In conclusion of our work, the purpose of which was to determine genre affiliation and consider stylistic originality, the following conclusions can be drawn:

  1. The novel is, of course, a “dystopia.” In this genre, for example, such excellent books have been written as “The Master of Smoky Rings” by V. Khlumov, “Justification” by D. Bykov, “The Lost House, or Conversations with My Lord” by A. Zhitinsky. Russian literature has a dangerous tendency: not just to “reflect reality,” but to change and modify it, to adapt it to suit itself. Thus, the poet V.Ya. Bryusov at the beginning of the century wrote a number of “dystopian” works, in particular, the short story “The Last Martyrs” (he predicted the October Revolution with all its consequences) and the story “Good Ald” (he foresaw the emergence of Soviet and Nazi death camps) . I called, and everything came true letter for letter. No matter how a new “Explosion” occurs. However, we have already survived our “Explosion” - the collapse of the Soviet Union, now we are experiencing the “Consequences” first hand, having been divided into “Formers” and “Degenerates” (read the book!).

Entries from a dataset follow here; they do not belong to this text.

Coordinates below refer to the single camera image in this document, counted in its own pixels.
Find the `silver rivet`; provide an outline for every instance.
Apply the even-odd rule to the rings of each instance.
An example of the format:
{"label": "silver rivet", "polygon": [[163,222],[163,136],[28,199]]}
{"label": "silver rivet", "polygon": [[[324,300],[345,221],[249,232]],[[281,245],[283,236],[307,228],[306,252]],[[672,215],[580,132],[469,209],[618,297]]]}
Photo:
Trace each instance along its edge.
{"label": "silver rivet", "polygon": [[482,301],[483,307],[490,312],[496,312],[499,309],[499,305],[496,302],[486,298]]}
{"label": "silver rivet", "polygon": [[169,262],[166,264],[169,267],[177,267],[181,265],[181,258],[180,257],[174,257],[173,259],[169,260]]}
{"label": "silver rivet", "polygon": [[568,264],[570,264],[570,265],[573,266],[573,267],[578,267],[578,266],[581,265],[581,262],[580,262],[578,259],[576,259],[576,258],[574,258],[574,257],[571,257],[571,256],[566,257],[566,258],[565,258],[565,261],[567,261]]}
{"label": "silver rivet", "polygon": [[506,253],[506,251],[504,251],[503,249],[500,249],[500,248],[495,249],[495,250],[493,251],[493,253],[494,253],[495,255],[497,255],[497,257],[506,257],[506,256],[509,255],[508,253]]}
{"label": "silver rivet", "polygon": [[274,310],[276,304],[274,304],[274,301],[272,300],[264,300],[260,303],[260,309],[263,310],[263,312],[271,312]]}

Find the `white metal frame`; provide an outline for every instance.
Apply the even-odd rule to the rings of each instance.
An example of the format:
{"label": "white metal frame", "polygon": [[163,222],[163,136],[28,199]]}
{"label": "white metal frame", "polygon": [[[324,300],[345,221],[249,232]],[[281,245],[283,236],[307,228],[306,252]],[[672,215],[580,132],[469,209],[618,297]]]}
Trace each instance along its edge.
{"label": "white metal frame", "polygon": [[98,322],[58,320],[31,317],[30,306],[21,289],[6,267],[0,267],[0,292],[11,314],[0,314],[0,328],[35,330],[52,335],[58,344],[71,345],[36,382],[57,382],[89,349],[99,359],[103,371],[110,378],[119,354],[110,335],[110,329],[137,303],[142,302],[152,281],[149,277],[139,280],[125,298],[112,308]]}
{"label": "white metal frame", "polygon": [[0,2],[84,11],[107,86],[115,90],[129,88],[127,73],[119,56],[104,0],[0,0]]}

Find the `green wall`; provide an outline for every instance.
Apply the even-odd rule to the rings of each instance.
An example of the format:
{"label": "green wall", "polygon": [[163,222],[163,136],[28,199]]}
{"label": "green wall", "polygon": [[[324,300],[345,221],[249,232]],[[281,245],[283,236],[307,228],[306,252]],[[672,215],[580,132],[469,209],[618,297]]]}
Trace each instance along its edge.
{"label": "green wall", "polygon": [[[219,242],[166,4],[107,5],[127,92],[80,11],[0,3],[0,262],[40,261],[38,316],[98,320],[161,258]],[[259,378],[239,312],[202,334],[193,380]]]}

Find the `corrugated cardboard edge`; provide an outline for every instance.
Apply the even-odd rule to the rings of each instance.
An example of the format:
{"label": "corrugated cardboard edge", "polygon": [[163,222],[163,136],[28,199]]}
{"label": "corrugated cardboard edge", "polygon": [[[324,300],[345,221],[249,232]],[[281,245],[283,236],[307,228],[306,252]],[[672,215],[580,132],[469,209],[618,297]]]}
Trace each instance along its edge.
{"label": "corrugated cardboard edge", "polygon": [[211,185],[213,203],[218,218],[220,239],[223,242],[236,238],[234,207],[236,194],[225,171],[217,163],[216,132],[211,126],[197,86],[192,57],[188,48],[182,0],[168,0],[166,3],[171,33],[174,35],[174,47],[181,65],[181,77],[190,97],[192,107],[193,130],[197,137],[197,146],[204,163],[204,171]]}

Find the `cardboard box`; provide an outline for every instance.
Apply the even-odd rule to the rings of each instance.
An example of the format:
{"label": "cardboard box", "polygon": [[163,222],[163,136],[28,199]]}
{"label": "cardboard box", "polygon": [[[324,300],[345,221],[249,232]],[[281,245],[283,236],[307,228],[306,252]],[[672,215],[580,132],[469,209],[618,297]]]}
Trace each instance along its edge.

  2. The novel is totally literary-centric, because everything in life is a variety of fiction, and life itself is a multi-volume novel, which the Lord God writes. While working on the book, the writer, if not in her mind, then in her subconscious, kept, among countless others, the works of her grandfather A.N. Tolstoy (early), Andrei Bely, A.M. Remizov, F. Sologub (Fyodor Sologub in the world was Fyodor Kuzmich Teternikov (actually Tyutyunnikov). From Sologubov’s “Nedotykomka” from the novel “Little Demon” to the “kiss” creature is just a stone’s throw away.) and, of course, “The History of One City” by M.E. Saltykov-Shchedrin (Shchedrinskys “ Foolovites", the inhabitants of the "city of Foolov", are very reminiscent of the inhabitants of the book by T. Tolstoy, and the "Foolov chronicler", in particular, is the main character of the novel Benedict, whose adventures he himself describes are plot-forming). “Kys” can be interpreted as a verbal and conceptual treasure, consisting of many caskets, each with secret compartments.
  3. Tatyana Tolstaya in the novel “Kys” depicted that cruel, cheerful, eternal, almost prehistoric, on the basis of which both the city of Foolov and the city of Gradov grow. Here it is - eternal, undying, stone, nightmare... Are you going to admire it because it is eternal? – Tatyana Tolstaya seems to be asking. But what is beautiful and admirable is not eternal, but fragile and weak, something that can be destroyed by an explosion.
  4. The language of the novel amazes and shocks: a waterfall, a whirlpool, a storm, a tornado of neologisms, “folk etymology,” a subtle, no, the most subtle, play of the mind and taste. This is something unprecedented and difficult to express conceptually. "Kys" is a verbal treasure. Let us fall silent in embarrassment, bowing our heads before the linguistic mastery of Tatyana Tolstoy. Let's just say that the St. Petersburg-Moscow-American writer increased the glory of her proud family-surname, her City, her University. Everything in Russia will get better, everything will go “the way,” because the “old” and “new” Russian literature being created before our eyes is the universal Russian hope and guiding star. Let it be so!